The content of your at-home practice is both extremely important and kind of not at all—let me explain. Initially creating the area and the consistency will be far more valuable to the longevity of your at-home practice. But eventually balance will need to present itself in the content of your practice.

Many find themselves creatively making up a sequence, adlibbing a past class they took, or working on the postures that they naturally excel at and gravitate towards—all of these tendencies create imbalance in the practice and then as a result in the body and mind. Work with a symmetrical sequence that has been passed down from a lineage, with a yoga teacher who can design a practice that suits your individual needs. If you are a yoga educator yourself, design an at-home practice that cultivates physical symmetry while working through your limitations as well as a powerful pranayama and meditation practice.

C – Consistency

In this example, consistency means two specific things: (1) arriving to the mat each and every time you’ve committed with an intention to grow and deepen your at-home yoga practice and (2) to move through a moving meditation that is specific, evolving and modifying, but consistent similar.

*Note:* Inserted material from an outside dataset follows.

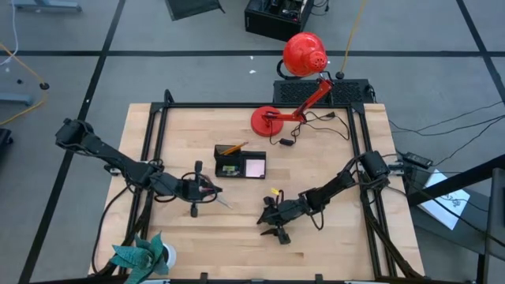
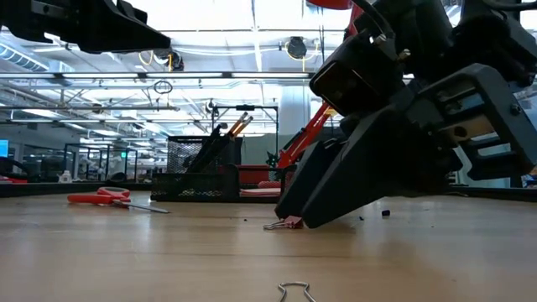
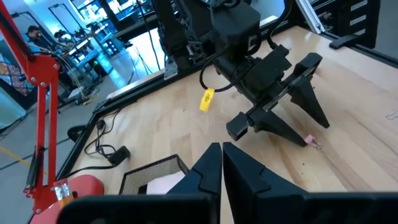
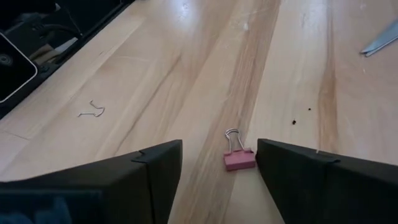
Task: Pick and place office supplies into organizer
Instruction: Put the pink binder clip into the mesh desk organizer
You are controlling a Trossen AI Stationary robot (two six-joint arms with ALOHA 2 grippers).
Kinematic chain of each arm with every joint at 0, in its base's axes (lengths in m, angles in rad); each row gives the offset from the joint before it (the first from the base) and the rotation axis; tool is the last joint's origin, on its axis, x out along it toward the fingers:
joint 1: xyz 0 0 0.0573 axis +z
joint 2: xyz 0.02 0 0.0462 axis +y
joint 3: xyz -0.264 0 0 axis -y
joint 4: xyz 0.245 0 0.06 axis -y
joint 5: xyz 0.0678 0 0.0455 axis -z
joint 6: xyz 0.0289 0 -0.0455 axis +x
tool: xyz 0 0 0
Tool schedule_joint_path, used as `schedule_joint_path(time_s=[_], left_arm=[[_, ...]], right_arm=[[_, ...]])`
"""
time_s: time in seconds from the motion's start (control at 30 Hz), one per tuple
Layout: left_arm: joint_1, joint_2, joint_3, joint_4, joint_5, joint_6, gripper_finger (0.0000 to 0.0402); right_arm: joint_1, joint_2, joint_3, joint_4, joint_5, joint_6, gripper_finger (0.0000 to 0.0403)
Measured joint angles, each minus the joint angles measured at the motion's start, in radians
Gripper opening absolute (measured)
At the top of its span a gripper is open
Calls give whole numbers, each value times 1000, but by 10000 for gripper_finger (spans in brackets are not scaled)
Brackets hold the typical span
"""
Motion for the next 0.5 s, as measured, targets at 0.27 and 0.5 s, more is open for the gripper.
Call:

Fitting in time for yourself can read as awfully indulgent to others and more commonly gets neglected in order to meet the needs of others. Generally speaking, this is simply unacceptable. Finding regularity in your yoga practice requires carving out the time like you would for other commitments. It demands follow through, discipline, and at times, even compassion.

Creating an at-home yoga practice is a deepening of the practice of yoga itself. Finding room for growth, balance, and the dedication to follow through on your self-improvement can be challenging and also hugely rewarding. Allow the ABCs to guide you in the creation of your new yoga journey.